* **ASSIGNED TASK**
Once a line is found to contain "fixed", copy it out of the listing.

GIVEN MATERIAL Start Marker

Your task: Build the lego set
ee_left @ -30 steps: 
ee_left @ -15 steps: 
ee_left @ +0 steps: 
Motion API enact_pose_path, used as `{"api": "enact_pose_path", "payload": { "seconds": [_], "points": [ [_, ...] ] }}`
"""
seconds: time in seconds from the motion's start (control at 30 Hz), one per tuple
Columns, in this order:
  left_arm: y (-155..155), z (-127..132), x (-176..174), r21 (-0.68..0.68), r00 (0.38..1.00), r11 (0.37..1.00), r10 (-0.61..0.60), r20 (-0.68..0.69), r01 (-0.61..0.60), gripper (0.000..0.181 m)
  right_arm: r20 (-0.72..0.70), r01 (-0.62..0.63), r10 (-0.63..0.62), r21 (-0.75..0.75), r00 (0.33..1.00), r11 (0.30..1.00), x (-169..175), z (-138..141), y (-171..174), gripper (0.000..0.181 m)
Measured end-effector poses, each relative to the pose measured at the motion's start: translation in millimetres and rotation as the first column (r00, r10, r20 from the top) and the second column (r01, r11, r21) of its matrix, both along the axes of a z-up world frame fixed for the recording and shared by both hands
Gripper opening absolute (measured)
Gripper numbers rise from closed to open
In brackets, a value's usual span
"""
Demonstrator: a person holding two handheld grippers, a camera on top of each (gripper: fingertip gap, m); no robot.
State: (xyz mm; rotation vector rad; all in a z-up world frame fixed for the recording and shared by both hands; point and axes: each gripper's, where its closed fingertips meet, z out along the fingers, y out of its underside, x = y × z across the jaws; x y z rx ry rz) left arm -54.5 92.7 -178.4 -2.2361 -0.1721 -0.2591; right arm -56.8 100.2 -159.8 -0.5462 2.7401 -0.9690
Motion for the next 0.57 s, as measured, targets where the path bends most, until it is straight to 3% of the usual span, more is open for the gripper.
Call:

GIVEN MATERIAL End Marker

* **RESPONSE TO THIS EXERCISE**
Measured end-effector poses, each relative to the pose measured at the motion's start: translation in millimetres and rotation as the first column (r00, r10, r20 from the top) and the second column (r01, r11, r21) of its matrix, both along the axes of a z-up world frame fixed for the recording and shared by both hands
State: (xyz mm; rotation vector rad; all in a z-up world frame fixed for the recording and shared by both hands; point and axes: each gripper's, where its closed fingertips meet, z out along the fingers, y out of its underside, x = y × z across the jaws; x y z rx ry rz) left arm -54.5 92.7 -178.4 -2.2361 -0.1721 -0.2591; right arm -56.8 100.2 -159.8 -0.5462 2.7401 -0.9690

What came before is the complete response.